* [What to work on]: The result should be every line in the material below containing the string "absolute".

* [Data provided]:
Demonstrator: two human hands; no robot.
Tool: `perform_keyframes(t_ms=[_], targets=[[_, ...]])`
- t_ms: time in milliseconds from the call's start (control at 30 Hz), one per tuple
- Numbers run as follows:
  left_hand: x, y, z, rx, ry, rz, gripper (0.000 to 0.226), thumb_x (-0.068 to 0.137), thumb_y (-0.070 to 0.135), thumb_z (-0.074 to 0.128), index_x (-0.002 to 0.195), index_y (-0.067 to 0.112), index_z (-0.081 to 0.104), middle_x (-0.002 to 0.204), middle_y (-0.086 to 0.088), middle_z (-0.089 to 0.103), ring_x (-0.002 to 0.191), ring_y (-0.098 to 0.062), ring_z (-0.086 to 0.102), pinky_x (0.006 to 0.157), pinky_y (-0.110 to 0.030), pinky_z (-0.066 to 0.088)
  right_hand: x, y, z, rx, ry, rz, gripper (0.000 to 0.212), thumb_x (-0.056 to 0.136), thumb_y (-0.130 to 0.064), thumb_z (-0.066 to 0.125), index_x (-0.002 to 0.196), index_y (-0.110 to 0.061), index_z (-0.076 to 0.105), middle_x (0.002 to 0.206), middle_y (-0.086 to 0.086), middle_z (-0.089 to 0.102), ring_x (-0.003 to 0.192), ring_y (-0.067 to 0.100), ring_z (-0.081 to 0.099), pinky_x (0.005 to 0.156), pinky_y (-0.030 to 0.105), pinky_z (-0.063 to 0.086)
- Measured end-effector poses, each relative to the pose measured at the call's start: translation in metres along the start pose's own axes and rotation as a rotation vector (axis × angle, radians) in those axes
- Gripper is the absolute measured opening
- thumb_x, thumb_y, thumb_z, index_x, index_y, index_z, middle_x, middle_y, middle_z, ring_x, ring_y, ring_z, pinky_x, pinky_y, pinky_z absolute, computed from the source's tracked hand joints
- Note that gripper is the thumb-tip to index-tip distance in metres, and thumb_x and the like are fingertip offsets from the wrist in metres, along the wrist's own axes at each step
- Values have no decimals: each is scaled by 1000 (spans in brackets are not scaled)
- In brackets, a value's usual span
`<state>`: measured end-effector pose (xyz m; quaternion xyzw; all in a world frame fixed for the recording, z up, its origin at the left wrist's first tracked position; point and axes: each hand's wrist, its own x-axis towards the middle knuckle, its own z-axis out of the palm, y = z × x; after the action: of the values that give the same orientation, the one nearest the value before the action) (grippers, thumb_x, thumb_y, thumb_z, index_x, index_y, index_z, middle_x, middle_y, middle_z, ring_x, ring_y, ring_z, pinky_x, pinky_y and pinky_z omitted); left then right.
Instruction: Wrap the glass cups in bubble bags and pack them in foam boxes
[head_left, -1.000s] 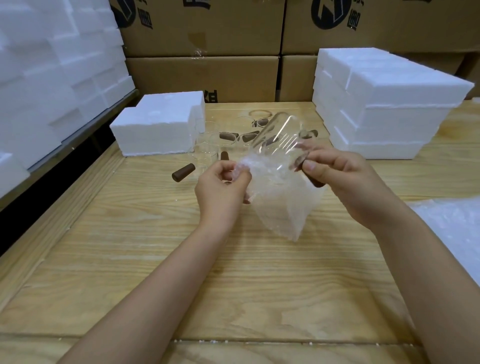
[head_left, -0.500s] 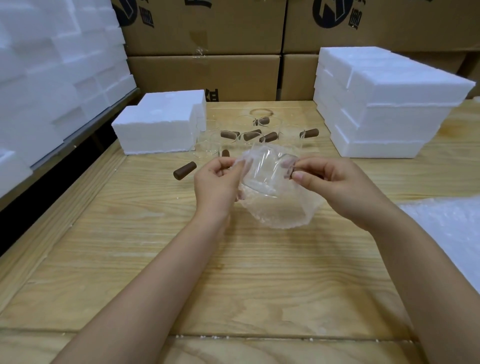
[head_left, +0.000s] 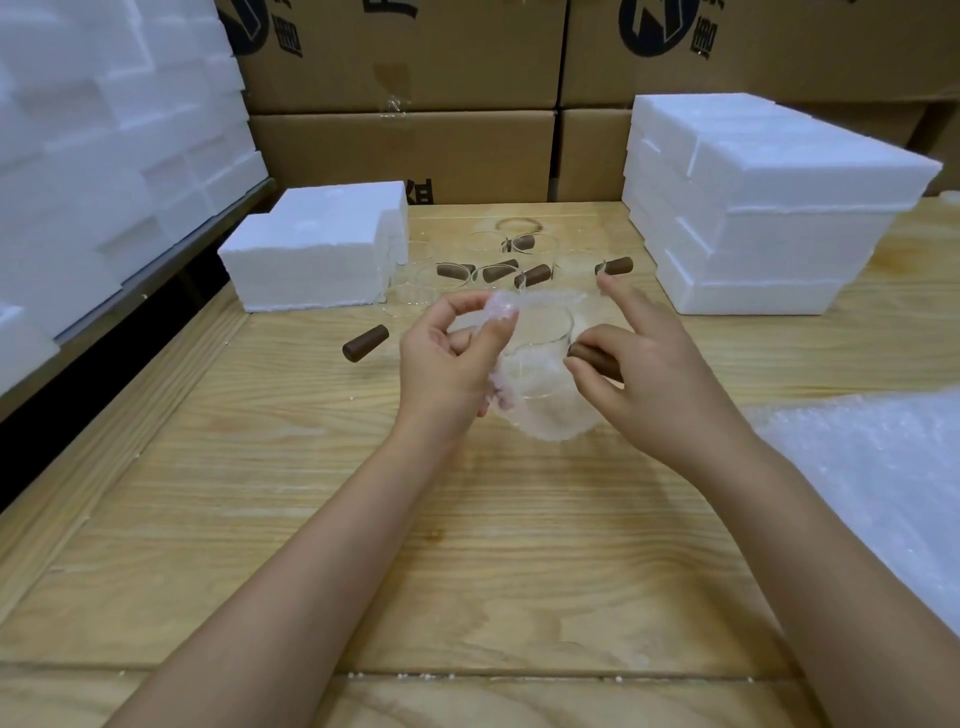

* [Exercise response]:
- Gripper is the absolute measured opening
- thumb_x, thumb_y, thumb_z, index_x, index_y, index_z, middle_x, middle_y, middle_z, ring_x, ring_y, ring_z, pinky_x, pinky_y, pinky_z absolute, computed from the source's tracked hand joints

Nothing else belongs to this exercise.